Above: A section of the book by Emmanuel Daniel.
BitDepth#1424 for September 18, 2023
Emmanuel Daniel’s first book occupies an interesting space. The Great Transition, subtitled The Personalisation of Finance is Here, doesn’t shirk from considering big ideas in a turbulent and confusing business sector.
Reading the work reminded me of the way that formerly firm ground became quicksand while reading Marshall McLuhan’s The Medium is the Message and Nicholas Negroponte’s Being Digital.
Those books introduced ideas that were considered to be revolutionary and potentially outrageous when they were published.
Daniel opens his work with a consideration of the ice trade of a century past.
I’m just old enough to remember the ice sellers who worked the streets of Port of Spain with their melting product couched in burlap sacks nestled into rickety handmade wooden carts, going from door to door selling ice to consumers who had an icebox to store it.
In Daniel’s view, modern finance parallels the business model of the ice merchants who built a business with liability factors for a perishable product only to have it all swept away by the refrigerator, which moved an industry from shipments to the kitchen.
In Daniel’s futuring of the finance industry, the world is already in the midst of a similar shift to the personal, as finance, with its associated accumulation of data and convoluted speculation on capital, assets and futures, moves from industrial oversight to individual discretion.
There’s a lot here for the financially adept to consider.
It is not an exaggeration to say that it takes only about ten people to start a digital bank today.
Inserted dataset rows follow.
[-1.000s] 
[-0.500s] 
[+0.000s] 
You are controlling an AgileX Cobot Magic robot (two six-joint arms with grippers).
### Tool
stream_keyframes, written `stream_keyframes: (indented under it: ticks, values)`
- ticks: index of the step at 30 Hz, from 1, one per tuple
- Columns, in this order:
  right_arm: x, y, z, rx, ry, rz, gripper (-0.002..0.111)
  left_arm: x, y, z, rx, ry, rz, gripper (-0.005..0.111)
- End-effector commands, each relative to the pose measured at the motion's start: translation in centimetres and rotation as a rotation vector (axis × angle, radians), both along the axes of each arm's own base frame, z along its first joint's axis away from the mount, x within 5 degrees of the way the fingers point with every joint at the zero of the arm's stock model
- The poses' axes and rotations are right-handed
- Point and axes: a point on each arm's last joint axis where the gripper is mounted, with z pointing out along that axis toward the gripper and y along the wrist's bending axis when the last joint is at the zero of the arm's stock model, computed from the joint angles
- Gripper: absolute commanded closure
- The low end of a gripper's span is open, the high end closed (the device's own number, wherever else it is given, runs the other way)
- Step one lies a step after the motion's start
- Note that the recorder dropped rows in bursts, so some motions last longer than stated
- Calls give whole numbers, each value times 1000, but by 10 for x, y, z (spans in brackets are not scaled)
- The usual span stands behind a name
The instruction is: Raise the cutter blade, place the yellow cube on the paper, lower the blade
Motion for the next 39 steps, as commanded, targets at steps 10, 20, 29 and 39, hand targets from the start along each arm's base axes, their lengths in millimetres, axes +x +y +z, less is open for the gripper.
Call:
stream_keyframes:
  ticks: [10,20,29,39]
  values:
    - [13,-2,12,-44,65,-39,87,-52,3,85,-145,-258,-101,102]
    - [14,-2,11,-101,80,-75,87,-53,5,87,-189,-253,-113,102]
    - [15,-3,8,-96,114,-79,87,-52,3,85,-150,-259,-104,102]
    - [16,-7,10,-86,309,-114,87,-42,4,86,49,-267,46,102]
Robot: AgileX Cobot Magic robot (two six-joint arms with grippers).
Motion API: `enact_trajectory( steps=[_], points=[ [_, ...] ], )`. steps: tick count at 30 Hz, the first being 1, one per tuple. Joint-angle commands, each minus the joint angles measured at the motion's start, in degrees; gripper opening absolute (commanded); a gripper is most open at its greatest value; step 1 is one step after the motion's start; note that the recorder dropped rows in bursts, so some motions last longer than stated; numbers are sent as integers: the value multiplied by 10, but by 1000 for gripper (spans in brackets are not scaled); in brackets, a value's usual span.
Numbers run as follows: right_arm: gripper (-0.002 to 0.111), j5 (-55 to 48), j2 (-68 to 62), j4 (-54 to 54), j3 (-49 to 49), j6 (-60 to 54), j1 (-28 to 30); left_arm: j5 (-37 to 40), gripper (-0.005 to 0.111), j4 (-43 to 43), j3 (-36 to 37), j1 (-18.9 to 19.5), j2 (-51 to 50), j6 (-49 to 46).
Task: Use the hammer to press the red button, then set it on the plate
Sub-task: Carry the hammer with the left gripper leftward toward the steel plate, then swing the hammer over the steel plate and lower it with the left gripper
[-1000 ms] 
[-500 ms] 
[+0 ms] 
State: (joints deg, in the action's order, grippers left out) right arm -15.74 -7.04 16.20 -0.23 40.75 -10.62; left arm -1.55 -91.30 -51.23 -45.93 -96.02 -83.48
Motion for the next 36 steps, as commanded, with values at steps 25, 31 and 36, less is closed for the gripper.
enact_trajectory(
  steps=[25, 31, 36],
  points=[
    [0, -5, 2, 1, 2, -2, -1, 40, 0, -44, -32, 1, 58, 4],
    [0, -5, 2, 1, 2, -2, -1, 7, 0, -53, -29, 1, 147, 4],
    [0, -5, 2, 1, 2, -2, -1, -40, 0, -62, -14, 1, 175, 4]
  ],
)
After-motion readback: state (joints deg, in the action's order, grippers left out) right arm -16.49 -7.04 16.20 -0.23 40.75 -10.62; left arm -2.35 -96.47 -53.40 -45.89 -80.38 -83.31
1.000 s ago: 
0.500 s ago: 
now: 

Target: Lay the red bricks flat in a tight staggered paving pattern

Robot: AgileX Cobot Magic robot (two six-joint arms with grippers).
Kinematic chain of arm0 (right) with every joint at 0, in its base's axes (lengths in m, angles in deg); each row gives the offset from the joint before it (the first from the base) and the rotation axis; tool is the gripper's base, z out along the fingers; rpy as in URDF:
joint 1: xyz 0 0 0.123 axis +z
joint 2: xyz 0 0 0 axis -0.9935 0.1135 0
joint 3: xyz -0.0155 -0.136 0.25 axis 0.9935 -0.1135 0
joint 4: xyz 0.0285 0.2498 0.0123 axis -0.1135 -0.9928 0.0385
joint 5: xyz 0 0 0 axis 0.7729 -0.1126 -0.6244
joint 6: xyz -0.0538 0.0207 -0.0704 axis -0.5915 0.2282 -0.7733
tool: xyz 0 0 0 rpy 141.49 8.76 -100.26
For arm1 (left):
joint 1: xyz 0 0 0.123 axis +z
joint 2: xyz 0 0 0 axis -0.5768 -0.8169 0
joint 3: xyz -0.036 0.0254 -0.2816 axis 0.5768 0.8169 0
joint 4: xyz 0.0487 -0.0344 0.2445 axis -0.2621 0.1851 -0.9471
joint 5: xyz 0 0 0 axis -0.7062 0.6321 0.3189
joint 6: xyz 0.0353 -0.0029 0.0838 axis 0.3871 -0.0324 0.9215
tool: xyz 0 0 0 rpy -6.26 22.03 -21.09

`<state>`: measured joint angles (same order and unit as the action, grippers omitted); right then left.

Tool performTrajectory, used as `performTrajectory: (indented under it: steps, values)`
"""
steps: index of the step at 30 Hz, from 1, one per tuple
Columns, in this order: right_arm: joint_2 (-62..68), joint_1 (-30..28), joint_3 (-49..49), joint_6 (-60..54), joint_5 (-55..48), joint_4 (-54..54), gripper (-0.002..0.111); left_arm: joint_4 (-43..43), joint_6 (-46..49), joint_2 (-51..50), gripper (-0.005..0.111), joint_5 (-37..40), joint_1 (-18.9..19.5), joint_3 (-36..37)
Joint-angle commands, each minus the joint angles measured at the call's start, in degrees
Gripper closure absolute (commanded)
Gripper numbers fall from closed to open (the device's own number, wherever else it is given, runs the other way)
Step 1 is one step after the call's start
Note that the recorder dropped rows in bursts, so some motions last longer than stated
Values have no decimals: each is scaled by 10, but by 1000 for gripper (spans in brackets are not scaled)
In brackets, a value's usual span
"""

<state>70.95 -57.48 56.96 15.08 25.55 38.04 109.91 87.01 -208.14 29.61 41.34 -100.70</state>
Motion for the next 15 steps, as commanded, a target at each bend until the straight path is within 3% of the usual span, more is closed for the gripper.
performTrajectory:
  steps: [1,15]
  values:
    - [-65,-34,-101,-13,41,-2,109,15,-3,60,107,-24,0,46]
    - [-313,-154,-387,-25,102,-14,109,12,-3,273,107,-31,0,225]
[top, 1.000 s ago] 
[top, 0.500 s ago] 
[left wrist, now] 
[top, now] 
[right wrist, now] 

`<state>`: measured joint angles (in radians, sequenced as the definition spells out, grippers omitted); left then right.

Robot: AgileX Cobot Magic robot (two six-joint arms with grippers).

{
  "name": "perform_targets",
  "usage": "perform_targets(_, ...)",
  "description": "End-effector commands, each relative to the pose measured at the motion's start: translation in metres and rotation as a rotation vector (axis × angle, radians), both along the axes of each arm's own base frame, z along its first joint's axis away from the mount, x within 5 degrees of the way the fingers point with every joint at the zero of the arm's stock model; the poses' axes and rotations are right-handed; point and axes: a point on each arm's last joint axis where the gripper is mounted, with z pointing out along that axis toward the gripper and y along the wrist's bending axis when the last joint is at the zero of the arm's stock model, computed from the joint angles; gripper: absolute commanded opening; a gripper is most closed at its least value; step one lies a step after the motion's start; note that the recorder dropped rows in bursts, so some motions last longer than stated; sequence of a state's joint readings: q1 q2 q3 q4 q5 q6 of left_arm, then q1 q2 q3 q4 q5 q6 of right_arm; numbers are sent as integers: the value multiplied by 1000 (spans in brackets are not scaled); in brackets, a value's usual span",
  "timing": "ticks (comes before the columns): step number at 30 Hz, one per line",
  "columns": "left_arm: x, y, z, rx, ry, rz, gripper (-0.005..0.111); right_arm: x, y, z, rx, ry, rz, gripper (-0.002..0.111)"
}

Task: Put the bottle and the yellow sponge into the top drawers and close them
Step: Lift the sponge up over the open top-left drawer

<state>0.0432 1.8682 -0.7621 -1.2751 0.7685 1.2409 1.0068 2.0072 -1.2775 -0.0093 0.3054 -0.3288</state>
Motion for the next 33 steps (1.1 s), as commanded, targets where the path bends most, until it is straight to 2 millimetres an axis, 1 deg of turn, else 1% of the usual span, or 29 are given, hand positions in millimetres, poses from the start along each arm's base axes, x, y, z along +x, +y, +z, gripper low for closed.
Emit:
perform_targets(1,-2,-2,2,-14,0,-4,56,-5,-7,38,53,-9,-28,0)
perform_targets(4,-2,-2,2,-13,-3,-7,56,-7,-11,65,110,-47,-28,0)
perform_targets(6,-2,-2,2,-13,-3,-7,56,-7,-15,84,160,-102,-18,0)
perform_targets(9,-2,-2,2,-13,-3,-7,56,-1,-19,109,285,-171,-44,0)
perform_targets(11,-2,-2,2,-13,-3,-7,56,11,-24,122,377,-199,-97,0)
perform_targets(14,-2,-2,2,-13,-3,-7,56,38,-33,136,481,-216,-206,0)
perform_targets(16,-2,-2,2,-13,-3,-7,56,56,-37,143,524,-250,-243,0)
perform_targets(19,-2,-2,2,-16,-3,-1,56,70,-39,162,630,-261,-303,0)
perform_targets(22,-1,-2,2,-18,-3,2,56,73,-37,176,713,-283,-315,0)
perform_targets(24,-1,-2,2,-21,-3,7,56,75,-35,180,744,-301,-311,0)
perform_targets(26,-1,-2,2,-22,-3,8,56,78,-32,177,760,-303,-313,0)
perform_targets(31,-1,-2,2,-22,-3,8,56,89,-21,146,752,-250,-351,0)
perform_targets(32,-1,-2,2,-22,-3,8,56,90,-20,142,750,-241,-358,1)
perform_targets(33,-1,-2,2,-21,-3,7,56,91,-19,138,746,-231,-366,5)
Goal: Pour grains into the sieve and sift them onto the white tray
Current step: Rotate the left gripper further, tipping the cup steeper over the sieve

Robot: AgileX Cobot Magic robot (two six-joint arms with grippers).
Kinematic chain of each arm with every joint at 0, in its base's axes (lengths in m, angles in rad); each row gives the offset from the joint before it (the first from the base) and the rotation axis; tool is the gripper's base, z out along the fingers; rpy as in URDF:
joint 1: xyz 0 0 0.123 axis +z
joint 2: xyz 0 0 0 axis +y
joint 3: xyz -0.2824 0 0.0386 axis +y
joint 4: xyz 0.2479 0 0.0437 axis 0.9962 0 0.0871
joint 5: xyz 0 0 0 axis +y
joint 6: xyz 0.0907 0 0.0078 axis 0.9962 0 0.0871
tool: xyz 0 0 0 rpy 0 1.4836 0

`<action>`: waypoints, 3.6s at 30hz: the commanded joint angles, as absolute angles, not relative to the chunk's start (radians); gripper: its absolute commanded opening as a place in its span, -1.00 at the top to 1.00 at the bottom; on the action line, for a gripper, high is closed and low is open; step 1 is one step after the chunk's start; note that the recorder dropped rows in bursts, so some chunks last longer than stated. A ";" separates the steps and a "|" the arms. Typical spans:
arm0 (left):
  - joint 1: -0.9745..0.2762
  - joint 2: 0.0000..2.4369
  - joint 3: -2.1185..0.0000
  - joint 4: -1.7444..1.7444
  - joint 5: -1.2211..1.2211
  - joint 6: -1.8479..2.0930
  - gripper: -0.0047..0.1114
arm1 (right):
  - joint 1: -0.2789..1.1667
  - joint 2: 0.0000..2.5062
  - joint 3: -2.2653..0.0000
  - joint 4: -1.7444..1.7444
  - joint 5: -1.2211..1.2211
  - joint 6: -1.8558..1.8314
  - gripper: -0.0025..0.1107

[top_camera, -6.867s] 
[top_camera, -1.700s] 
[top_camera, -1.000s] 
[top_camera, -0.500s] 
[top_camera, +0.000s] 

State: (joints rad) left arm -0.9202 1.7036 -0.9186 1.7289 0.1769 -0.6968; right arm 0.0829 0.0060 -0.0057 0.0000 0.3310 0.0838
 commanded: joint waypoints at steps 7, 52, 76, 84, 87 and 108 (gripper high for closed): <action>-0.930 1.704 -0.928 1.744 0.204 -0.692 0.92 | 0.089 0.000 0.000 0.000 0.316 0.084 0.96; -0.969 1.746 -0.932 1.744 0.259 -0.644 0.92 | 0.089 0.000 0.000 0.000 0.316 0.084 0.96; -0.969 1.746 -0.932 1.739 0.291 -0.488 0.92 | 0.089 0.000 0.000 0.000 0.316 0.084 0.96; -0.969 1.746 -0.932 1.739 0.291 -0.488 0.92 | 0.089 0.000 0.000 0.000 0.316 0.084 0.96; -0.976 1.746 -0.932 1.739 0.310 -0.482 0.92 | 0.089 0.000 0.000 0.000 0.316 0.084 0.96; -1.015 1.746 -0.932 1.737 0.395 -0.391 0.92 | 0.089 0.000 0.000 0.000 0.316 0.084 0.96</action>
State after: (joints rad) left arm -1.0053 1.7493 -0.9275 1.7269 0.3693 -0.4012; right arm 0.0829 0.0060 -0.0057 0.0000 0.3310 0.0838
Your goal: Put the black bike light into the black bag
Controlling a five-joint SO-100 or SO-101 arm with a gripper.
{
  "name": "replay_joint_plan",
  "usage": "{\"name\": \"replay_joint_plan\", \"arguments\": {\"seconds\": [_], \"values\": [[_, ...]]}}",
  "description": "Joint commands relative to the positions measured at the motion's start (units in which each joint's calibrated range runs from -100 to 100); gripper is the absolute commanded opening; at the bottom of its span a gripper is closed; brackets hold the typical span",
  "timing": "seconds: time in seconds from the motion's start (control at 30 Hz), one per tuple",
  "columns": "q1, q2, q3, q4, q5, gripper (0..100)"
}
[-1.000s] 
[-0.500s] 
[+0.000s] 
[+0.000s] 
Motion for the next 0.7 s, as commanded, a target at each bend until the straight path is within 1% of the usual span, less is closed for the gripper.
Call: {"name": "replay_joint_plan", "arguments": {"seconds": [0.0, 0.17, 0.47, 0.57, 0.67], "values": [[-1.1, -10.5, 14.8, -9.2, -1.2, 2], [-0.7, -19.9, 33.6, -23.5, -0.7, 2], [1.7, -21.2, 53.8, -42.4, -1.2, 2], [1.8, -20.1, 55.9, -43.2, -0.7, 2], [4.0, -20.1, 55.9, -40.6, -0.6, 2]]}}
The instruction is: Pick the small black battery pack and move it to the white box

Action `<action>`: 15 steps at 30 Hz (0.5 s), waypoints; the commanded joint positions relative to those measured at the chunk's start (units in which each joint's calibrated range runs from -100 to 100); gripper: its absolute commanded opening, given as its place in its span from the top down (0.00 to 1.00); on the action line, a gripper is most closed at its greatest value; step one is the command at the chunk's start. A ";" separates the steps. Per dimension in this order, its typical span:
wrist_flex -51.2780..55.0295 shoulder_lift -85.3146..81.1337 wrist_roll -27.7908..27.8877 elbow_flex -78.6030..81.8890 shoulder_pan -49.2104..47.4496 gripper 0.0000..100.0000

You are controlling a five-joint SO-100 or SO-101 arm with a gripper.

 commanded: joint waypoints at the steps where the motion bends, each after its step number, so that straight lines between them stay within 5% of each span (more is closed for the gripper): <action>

It is virtually possible to do this in a garage at the lowest possible cost. All the technology required to run a digital bank today can already be set up or bought on the cloud.
-Emmanuel Daniel in The Great Transition.
I’ve only a nodding acquaintance with some of the high-level concepts here. The more esoteric concepts of modern finance – which turned debts into securities and abstracted assets into money market instruments far removed from any tangible object or service system – remain an area of darkness for me.
The evolution of fintech in China, as demonstrated by the rapid growth of China UnionPay, was fuelled by distributed servers and an open programming language, enabling a nimbler execution of traditional payment processing.
Despite those advantages, UnionPay faced robust challenges from AliPay and WeChat Pay, which skipped the entire credit card system for digital wallets, sparking rapid growth and technology-driven competition.
“By keeping Visa and MasterCard out of China, the Chinese platforms Alipay and WeChat Pay introduced a whole new universe of connected supply chains that transformed lifestyles forever, but the West did not catch on to this trend,” Daniel writes.
Collectively, these alternative value transfer systems now dwarf the transaction volume of Visa and Mastercard by orders of magnitude.
But even these centrally controlled transaction systems will be replaced, if Daniel’s predictions hold true, with new, peer to peer, networked business models for finance which will be fuelled by cryptography, blockchain and other technologies yet to be invented.
It isn’t until the last few dozen pages of the book that Daniel drops his ace, an application of David Ronfeldt’s theory of how social systems adapt to the evolution of finance.
In Ronfeldt’s evolution tree, social constructs begin in a tribal phase, become institutional, before changing into market driven relationships and finally arrive at a networked state, in which individuals connect directly with fewer intermediaries.
In Daniel’s view, finance is entering this latter stage, but it’s a change that will bring new challenges.
Fintech businesses must have a profit centre, at least in this transitional stage, but many new neo-banks and transaction systems have been founded without addressing this issue.
The business at the core of most banks is managing a deposit business. It’s boring, but it delivers a financial base.
“The truth is that the majority of fintech innovations eventually fail due to the unexpected costs of running digital products,” Daniel writes.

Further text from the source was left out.